The Young Lion
- Author: Blanche d'Alpuget
- Language: English
- Series: Birth of the Plantagenets
- Genre: Romance, historical novel
- Publisher: HarperCollins
- Publication date: 2013
- Publication place: Australia
- Pages: 484 pp (paperback)
- ISBN: 9781743098745 (paperback)
- Followed by: The Lion Rampant

= The Young Lion =

2013 novel by Blanche d'Alpuget

The Young Lion is a 2013 historical novel by Blanche d'Alpuget. It is set in the 12th century and is the first in a future quartet about the Plantagenet dynasty which reigned in the Middle Ages. The book tells the story of Eleanor of Aquitaine and the restless and bold Henry Plantagenet, who later became Henry II of England.

==Plot summary==

The story begins with the return of Eleanor of Aquitaine from the Crusades with her monkish husband, Louis of France. She begins an affair with Geoffrey, Duke of Normandy, who has a secret motive to make her his spy in the French court.

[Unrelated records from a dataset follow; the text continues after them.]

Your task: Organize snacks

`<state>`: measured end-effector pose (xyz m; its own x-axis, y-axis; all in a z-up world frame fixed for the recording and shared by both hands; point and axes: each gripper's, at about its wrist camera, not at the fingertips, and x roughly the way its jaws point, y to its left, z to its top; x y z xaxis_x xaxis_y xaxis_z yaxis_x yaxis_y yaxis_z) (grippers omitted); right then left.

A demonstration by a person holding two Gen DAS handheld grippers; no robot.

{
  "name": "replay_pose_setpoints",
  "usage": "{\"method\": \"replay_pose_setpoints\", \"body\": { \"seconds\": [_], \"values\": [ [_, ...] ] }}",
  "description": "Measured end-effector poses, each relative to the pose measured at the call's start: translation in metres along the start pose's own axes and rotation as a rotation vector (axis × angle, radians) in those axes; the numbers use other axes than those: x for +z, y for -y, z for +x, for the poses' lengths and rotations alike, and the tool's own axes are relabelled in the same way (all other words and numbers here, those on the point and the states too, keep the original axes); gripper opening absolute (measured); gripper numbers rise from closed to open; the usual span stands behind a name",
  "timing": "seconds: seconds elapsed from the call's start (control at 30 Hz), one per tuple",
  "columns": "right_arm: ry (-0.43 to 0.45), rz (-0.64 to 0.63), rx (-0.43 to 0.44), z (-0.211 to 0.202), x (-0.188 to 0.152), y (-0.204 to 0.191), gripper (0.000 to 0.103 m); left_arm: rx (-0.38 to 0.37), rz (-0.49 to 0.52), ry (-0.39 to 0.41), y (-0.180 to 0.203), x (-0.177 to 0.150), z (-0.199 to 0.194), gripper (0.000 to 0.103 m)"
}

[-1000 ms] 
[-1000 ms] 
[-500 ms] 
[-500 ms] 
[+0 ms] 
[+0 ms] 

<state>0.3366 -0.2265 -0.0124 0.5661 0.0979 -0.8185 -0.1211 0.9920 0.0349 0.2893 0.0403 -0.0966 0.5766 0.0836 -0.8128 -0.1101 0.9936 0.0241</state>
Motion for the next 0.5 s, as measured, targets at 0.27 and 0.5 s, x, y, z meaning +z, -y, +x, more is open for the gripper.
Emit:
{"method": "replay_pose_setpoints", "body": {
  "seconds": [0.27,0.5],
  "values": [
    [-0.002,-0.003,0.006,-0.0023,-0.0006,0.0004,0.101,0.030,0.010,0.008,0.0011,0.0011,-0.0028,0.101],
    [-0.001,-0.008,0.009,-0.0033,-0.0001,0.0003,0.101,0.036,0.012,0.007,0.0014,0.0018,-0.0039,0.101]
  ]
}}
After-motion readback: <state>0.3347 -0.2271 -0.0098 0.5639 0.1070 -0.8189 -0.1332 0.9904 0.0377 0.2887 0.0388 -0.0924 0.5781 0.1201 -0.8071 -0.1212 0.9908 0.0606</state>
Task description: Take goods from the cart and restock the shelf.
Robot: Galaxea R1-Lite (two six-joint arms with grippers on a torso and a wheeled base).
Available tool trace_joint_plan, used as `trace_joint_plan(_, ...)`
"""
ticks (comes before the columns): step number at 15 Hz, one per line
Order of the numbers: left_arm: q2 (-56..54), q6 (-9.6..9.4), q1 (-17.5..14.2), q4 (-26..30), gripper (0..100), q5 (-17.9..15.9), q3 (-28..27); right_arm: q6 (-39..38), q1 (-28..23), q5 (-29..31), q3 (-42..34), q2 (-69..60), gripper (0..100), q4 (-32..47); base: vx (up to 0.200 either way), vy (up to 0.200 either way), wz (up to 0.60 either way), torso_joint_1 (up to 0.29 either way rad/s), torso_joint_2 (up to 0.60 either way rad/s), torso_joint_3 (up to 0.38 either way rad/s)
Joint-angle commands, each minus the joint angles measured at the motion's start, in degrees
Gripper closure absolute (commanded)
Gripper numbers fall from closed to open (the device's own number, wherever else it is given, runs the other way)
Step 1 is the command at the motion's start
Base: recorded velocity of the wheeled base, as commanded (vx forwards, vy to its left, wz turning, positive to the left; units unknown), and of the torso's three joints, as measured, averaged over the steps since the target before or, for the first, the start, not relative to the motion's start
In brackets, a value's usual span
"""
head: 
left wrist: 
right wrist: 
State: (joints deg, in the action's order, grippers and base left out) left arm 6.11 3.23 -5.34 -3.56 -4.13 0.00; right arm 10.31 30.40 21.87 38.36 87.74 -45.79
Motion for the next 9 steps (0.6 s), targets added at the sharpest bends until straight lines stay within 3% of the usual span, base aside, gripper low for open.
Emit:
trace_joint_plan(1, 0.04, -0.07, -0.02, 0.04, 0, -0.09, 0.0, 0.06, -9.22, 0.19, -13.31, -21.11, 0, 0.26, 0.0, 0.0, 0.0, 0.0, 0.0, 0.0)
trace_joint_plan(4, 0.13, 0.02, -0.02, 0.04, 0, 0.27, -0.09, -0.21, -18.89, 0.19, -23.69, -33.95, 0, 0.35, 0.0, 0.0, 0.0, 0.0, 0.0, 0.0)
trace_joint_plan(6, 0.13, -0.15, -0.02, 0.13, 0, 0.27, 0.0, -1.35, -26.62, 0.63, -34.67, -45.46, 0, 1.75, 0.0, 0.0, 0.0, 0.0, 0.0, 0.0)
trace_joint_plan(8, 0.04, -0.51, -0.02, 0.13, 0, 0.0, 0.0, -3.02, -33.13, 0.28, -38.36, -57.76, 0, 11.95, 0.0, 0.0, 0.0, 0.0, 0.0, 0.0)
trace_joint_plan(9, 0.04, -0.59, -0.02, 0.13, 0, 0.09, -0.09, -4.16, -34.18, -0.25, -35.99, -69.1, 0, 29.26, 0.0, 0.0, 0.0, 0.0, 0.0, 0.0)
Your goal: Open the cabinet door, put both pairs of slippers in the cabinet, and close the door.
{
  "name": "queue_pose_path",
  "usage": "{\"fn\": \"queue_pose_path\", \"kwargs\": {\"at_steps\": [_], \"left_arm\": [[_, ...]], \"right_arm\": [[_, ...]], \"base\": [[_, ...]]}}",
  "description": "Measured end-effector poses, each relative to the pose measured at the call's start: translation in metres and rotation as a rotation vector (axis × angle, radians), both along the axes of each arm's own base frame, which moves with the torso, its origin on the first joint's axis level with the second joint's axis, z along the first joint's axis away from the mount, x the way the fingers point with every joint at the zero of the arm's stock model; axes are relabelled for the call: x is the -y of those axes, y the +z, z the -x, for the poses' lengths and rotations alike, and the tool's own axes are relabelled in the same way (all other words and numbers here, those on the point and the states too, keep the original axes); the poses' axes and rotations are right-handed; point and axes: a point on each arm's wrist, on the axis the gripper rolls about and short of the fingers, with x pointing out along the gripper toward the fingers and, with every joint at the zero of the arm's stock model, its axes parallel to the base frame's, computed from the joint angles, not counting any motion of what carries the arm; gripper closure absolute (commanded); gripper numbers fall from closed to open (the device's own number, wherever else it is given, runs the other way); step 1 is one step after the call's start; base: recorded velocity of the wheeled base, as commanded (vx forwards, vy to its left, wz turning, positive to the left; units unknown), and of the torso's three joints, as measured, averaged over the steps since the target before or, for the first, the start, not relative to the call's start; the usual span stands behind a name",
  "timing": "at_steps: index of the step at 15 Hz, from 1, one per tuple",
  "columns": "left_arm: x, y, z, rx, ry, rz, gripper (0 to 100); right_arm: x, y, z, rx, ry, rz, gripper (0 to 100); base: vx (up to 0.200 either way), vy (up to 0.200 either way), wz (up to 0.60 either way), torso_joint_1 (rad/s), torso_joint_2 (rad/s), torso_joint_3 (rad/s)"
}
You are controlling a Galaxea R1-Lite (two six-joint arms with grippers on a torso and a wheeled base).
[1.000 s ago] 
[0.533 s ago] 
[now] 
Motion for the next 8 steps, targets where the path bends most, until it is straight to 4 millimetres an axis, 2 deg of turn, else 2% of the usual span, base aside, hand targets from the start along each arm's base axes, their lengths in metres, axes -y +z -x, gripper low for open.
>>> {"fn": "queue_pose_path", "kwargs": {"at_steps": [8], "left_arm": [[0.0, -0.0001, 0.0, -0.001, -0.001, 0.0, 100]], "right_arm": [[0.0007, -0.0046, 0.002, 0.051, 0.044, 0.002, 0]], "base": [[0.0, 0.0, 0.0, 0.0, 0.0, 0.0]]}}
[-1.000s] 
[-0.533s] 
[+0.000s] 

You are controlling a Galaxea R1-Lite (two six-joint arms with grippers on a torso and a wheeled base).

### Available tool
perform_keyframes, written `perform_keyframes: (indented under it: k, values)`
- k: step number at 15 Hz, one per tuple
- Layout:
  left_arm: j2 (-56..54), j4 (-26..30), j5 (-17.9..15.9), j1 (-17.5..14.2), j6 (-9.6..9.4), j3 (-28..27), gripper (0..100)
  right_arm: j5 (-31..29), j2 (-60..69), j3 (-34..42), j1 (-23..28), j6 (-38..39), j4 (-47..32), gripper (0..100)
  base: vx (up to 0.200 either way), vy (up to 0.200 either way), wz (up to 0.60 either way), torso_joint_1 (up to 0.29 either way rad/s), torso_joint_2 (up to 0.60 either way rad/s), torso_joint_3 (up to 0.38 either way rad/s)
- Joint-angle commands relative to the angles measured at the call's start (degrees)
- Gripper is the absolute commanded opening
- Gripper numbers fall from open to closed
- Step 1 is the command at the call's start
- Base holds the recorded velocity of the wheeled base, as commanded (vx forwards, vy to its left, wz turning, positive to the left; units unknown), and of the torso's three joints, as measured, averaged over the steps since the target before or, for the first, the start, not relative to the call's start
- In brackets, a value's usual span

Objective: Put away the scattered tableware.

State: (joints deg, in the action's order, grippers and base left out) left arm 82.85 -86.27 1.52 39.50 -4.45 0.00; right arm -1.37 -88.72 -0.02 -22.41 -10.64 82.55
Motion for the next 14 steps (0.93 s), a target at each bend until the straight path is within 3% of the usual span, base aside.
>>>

Although Geoffrey has ulterior intents, their affair becomes passionate. He remains, however, committed to his goal of ensuring that his son Henry becomes King of England. The relationship between Eleanor and Henry begins badly, and Henry falls in love with Eleanor's dazzling Byzantine maid. The maid would be unsuitable as queen if Henry should assume the English throne.

These complex relationships and intrigues are the basis of this story which is set in 12th century France, a century characterised by the flowering of troubadour culture, mysticism, and learning.

==Reviews==

The book received favourable reviews, with Books and Publishing, a literary magazine, reporting that:

Blanche d’Alpuget's first historical fiction novel comes as a breath of fresh air as she introduces readers to Henry II and the beginning of the House of Plantagenet. D'Alpuget offers readers a well-researched history of her subject, which of course incorporates the required affairs, plots and intrigues that we have come to expect from any historical novel about royalty and life at court.

A review published in The Australian commented:

D'Alpuget has chosen a fascinating, complex period of history to tackle, and there is a great deal of material within the House of Plantagenet to feed this quartet. The landscape of The Young Lion is evocative... Despite this, d'Alpuget avoids relying on the overt cliche. The period is well researched and she has no qualms about showing violence and the seedier side of sex, power and politics.